## EXERCISE OBJECTIVE
Report each line from the data below that holds the word "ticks".

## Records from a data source
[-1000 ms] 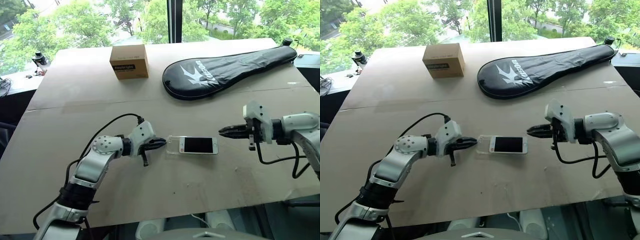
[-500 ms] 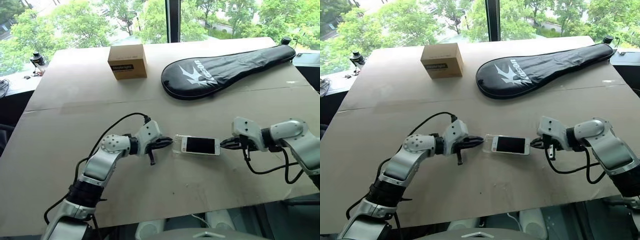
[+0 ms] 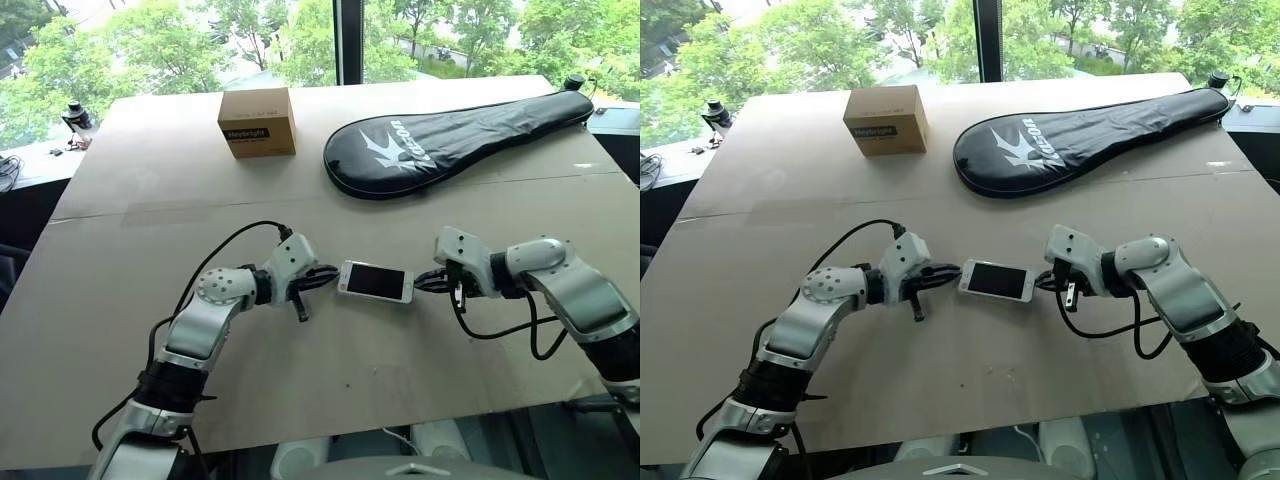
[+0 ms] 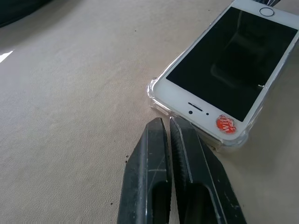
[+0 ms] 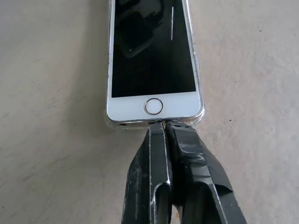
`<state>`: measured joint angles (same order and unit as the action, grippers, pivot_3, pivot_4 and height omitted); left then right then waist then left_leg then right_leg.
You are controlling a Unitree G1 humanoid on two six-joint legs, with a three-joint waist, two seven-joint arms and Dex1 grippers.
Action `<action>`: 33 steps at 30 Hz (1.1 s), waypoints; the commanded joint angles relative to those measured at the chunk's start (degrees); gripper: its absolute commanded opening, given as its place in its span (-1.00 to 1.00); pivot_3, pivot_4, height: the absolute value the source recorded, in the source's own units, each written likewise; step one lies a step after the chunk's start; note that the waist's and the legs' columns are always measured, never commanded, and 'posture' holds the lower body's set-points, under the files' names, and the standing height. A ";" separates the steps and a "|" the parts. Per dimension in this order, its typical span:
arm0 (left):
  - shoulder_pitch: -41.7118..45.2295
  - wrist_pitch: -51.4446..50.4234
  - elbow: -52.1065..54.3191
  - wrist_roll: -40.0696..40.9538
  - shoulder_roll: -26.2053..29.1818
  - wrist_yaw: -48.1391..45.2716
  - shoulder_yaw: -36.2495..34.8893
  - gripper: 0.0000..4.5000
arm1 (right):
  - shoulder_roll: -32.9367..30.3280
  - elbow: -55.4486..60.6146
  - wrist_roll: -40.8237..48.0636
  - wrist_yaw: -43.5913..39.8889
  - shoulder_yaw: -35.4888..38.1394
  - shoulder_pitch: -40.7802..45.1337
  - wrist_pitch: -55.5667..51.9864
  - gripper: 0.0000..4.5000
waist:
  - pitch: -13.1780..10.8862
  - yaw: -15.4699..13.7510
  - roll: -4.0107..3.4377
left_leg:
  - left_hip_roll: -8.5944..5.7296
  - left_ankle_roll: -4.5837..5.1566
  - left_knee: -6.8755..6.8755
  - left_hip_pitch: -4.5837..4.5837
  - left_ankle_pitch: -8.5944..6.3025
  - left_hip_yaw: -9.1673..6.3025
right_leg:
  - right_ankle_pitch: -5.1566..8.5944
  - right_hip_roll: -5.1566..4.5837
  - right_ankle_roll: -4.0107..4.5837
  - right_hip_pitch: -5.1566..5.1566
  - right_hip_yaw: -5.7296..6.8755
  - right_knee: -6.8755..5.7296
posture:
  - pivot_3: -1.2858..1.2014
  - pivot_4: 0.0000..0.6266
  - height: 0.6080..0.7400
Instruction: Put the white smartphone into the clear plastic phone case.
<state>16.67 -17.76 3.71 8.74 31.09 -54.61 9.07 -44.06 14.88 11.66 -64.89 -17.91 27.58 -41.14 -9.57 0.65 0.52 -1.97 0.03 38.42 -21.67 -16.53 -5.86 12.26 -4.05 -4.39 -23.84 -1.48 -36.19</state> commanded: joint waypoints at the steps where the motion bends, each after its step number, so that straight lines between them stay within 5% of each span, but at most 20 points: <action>1: 1.56 0.62 1.31 3.14 1.76 -2.49 -2.37 -0.91 | -0.81 4.36 4.32 -0.05 5.71 -0.93 -0.48 -1.00 | 0.00 0.03 0.00 | 0.00 -0.02 0.00 -0.09 0.01 -0.03 | 0.00 0.00 0.00 -0.10 0.01 0.00 | 0.03 -0.52 1.00; 6: 3.70 0.79 1.17 5.38 3.27 -3.13 -5.11 -0.91 | 2.12 4.09 8.06 1.79 12.26 -5.53 7.25 -1.00 | 0.00 0.02 0.00 | 0.00 -0.02 -0.01 -0.16 0.01 -0.09 | 0.00 0.00 0.00 -0.21 0.01 -0.01 | 0.03 -0.52 1.00; 15: 2.95 3.22 2.19 7.19 -4.28 -4.40 0.76 -0.91 | 12.99 1.81 14.85 2.74 15.62 -13.54 17.80 -1.00 | 0.01 0.17 0.01 | -0.02 -0.03 0.02 -0.13 0.02 -0.03 | 0.00 0.00 0.00 -0.20 -0.05 -0.09 | 0.03 -0.52 1.00; 25: 3.79 11.16 -10.02 -1.10 -2.71 -5.36 6.06 -0.91 | 18.22 -23.67 4.61 0.79 8.59 -15.68 34.21 -1.00 | 0.09 0.23 -0.05 | -0.04 0.11 0.06 0.19 -0.05 0.21 | 0.00 0.03 0.01 0.00 -0.11 -0.31 | 0.03 -0.52 1.00; 33: 3.91 12.36 -11.26 -1.41 -2.74 -6.03 6.11 -0.91 | 13.52 -37.22 -3.75 0.97 2.12 -15.34 34.22 -1.00 | 0.97 0.14 0.08 | 0.08 0.29 -0.17 2.22 -0.17 0.20 | 0.36 0.11 -0.05 2.16 -0.08 0.18 | 0.03 -0.52 1.00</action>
<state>20.78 -5.73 -7.75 7.94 27.89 -60.18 14.82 -27.93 -13.98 15.36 -64.57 -11.55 15.98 -1.79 -8.60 0.79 0.60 -1.87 0.32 38.25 -19.40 -16.70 -5.70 12.63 -3.93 -4.44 -21.62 -1.53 -35.93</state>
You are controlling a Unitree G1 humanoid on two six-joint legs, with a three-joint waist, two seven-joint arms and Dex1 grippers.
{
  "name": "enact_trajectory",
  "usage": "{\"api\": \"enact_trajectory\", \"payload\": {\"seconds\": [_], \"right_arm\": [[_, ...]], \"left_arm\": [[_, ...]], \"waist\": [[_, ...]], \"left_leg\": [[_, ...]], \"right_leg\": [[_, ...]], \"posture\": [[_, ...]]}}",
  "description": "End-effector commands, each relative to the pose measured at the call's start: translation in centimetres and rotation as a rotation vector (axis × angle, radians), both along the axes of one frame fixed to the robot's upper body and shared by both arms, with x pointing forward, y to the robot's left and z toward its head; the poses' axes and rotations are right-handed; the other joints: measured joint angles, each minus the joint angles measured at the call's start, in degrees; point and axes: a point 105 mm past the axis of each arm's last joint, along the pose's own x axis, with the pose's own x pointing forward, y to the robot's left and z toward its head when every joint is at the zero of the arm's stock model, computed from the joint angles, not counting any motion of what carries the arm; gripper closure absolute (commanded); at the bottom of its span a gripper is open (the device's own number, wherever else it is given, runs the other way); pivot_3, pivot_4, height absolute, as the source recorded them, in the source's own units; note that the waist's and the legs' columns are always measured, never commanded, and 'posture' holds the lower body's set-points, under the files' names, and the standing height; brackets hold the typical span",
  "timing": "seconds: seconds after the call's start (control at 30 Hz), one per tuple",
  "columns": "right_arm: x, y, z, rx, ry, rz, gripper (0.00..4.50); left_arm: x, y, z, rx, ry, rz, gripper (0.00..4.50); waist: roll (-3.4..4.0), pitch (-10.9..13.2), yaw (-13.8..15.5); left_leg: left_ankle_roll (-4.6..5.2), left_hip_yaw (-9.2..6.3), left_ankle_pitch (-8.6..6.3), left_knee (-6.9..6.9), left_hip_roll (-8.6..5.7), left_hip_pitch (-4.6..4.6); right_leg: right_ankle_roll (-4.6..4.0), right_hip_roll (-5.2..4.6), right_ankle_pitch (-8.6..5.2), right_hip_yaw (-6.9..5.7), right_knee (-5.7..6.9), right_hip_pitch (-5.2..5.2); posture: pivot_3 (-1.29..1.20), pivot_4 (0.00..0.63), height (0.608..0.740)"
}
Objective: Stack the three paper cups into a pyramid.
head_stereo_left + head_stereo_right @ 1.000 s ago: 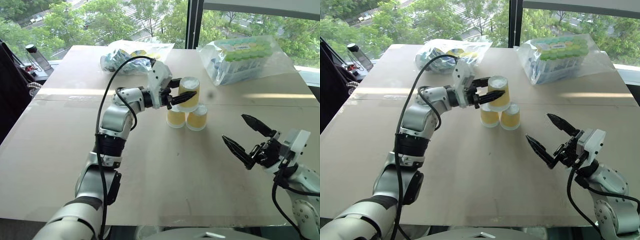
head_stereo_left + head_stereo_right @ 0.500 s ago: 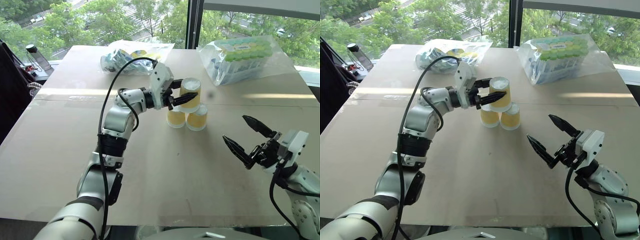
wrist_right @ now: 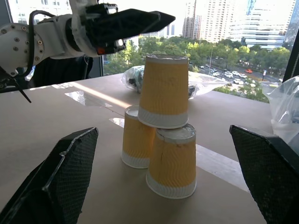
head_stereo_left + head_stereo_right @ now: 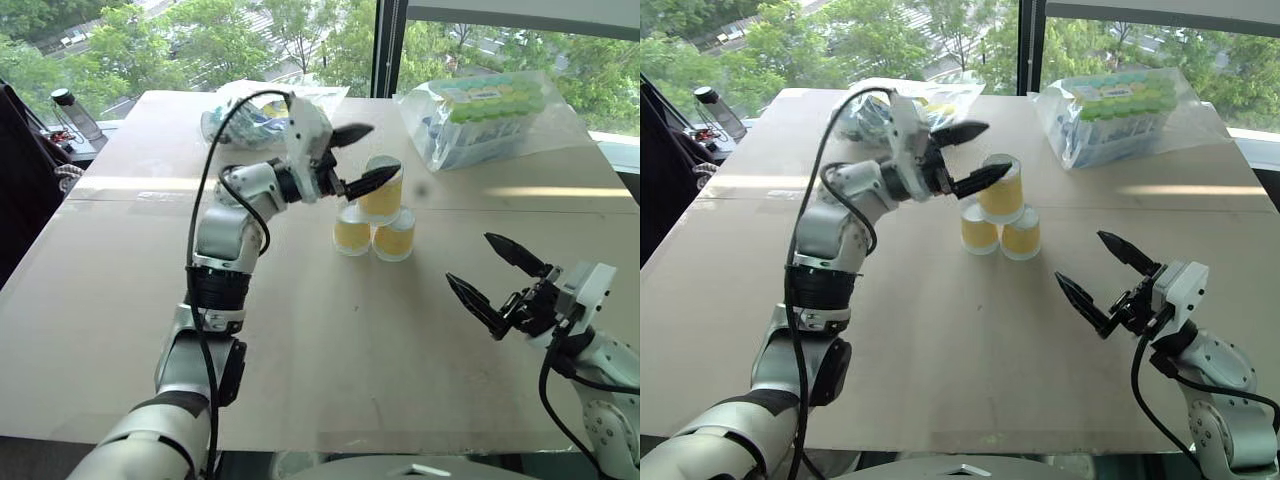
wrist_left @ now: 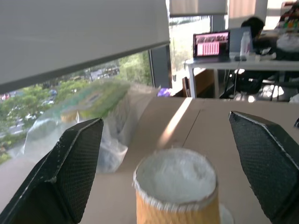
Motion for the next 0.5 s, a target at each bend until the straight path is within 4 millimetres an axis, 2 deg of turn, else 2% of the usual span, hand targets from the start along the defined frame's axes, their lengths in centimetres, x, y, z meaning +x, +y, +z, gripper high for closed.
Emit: {"api": "enact_trajectory", "payload": {"seconds": [0.03,0.13,0.23,0.3,0.4,0.5], "right_arm": [[-0.4,-1.2,-1.9,-0.041,0.052,-0.020,0.00],[-0.7,-2.0,-4.0,-0.106,0.102,-0.039,0.00],[-0.6,-3.0,-5.3,-0.097,0.133,-0.068,0.00],[-0.3,-3.6,-6.0,-0.103,0.151,-0.084,0.00],[0.1,-4.2,-6.7,-0.104,0.171,-0.097,0.00],[0.6,-4.4,-6.9,-0.103,0.178,-0.092,0.00]], "left_arm": [[-3.7,2.8,-1.9,0.050,0.084,-0.107,0.08],[-5.7,4.5,-5.7,0.094,0.250,-0.086,0.08],[-6.6,6.6,-11.6,0.163,0.389,0.127,0.08],[-7.2,7.3,-14.4,0.237,0.403,0.244,0.08],[-8.2,7.5,-16.6,0.241,0.436,0.328,0.08],[-8.6,7.8,-17.9,0.262,0.442,0.378,0.08]], "waist": [[0.13,-0.08,-0.60],[0.31,-0.12,-0.79],[0.25,-0.08,-0.52],[0.21,-0.09,-0.30],[0.13,-0.08,0.51],[0.14,-0.08,0.96]], "left_leg": [[0.00,0.01,0.00,-0.03,0.00,0.06],[0.01,-0.02,-0.01,-0.33,-0.10,0.39],[0.01,-0.07,-0.01,-0.32,-0.06,0.32],[0.00,-0.07,-0.01,-0.28,-0.03,0.33],[0.00,-0.07,0.00,-0.25,-0.06,0.42],[0.00,0.00,0.00,-0.24,-0.06,0.62]], "right_leg": [[0.00,0.01,0.00,0.08,0.01,0.00],[-0.01,0.06,-0.02,0.48,0.04,0.01],[-0.01,0.06,-0.01,0.48,0.09,-0.08],[-0.01,0.03,-0.02,0.52,0.08,-0.06],[-0.23,-0.03,-0.14,0.53,0.07,0.05],[-0.25,-0.04,-0.15,0.56,0.08,0.19]], "posture": [[0.00,0.150,0.740],[0.00,0.150,0.740],[0.00,0.150,0.740],[0.00,0.150,0.740],[0.00,0.150,0.740],[0.00,0.150,0.740]]}}
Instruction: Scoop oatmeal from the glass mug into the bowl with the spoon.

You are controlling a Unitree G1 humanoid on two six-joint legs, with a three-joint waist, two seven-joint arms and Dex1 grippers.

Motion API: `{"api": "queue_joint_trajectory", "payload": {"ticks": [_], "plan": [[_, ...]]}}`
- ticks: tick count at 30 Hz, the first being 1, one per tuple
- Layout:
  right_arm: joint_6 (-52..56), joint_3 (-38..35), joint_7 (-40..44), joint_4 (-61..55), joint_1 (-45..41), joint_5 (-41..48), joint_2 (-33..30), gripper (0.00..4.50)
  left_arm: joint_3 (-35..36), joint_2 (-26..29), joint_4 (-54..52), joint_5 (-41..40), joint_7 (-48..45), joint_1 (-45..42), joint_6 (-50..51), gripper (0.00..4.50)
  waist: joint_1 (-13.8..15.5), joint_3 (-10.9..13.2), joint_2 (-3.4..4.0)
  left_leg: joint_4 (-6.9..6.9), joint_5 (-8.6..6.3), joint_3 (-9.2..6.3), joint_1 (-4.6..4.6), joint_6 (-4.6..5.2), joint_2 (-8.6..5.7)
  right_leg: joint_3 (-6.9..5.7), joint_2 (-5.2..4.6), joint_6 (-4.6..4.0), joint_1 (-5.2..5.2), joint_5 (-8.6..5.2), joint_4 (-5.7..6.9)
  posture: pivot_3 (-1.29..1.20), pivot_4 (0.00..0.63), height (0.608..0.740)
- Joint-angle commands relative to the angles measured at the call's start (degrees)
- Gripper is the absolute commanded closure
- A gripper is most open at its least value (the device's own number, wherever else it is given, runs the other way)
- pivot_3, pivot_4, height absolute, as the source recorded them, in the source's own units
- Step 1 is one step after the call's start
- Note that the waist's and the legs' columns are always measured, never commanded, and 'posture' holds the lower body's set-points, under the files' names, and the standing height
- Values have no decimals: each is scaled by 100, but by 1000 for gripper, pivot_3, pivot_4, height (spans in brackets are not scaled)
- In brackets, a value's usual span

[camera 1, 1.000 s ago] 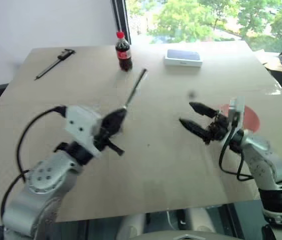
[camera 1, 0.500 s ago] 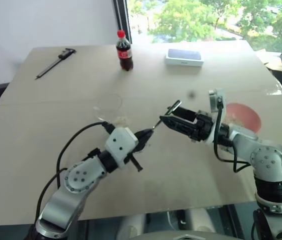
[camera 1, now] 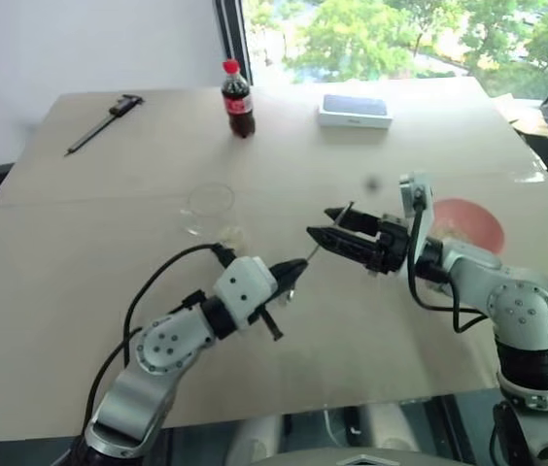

## RESPONSE FOR THIS EXERCISE
Motion API: `{"api": "queue_joint_trajectory", "payload": {"ticks": [_], "plan": [[_, ...]]}}`
- ticks: tick count at 30 Hz, the first being 1, one per tuple

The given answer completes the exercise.